All of this combined leaves women “exposed to a higher level of vulnerability” throughout their careers and retirements.

There are many barriers behind this dilemma, with Ms Savova indicating that the most important are “societal expectations of caregiving and the pressure to take on unpaid work”.

Research has indicated that women do about 40% more unpaid work than men, such as childcare and household chores.


This unpaid work not only means that women work more without pay, but it also reduces their earning potential.

Ms Savova explained: “The difference in paid working hours first becomes apparent between the late twenties and early thirties, when mothers generally tend to have their first child.

“This difference peaks again later in life, as women aged 50 and over are twice as likely to provide unpaid care for others than their male counterparts.

“As a result, men’s pension pots rise by an average of £90,000 more than women’s between the ages of 50 and 64. This is particularly worrying as women tend to live longer and often bear their own care costs. .”

Taking on these unpaid tasks means that women spend less time working in paid positions, which not only reduces their earnings but also their national insurance contributions, which in turn impacts their right to a state pension.

Ms Savova added: “Low incomes also limit women’s potential to benefit from government savings incentives, such as tax relief for pensions and automatic enrollment, throughout their careers.”

To help women make the most of their hard-earned money when the data is against them, Ms Savova shared some of her top pension pot tips.

She said: ‘One way for women to try to increase their retirement savings is to pool all existing pensions into one pot, which can have a noticeable effect on their eventual retirement income.

“Not only does this prevent them from losing hard-earned savings, but it means they only have to pay one set of fees, rather than multiple fees for various pots, which can erode the value of a repo. over time.”

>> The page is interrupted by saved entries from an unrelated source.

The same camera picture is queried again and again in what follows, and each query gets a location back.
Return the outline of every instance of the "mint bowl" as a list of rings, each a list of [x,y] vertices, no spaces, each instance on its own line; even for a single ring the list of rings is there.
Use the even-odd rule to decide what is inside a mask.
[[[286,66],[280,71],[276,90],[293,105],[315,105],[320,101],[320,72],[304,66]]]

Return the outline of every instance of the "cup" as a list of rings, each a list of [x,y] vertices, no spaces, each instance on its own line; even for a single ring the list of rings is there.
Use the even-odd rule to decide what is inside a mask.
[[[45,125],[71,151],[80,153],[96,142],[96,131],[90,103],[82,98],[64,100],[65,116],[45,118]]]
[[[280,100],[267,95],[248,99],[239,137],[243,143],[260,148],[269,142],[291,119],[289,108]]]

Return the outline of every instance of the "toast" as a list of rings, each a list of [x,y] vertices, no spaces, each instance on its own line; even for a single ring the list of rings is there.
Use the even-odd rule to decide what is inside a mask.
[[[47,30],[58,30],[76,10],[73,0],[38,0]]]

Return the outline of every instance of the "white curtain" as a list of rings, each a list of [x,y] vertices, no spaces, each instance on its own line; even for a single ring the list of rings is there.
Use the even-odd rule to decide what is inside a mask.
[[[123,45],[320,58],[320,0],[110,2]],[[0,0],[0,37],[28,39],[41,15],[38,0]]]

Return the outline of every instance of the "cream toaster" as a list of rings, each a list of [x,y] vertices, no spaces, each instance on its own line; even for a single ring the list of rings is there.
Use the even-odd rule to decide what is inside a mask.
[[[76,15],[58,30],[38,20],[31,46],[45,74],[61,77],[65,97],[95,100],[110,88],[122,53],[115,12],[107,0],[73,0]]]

Since retirement investments are interest-based, time is running out to ensure the pot grows big enough to be livable for years to come.

For this reason, Savova advised: “Leaving a pension invested for a few more years can significantly increase a retirement income. While everyone can legally access their personal and professional pensions from the age of 55 (57 from 2028), this does not mean that they should always do so, especially in times of high inflation.

She concluded: “Before committing to retirement, women should carefully consider whether they have other sources of income besides their pension and how long they expect this to last.”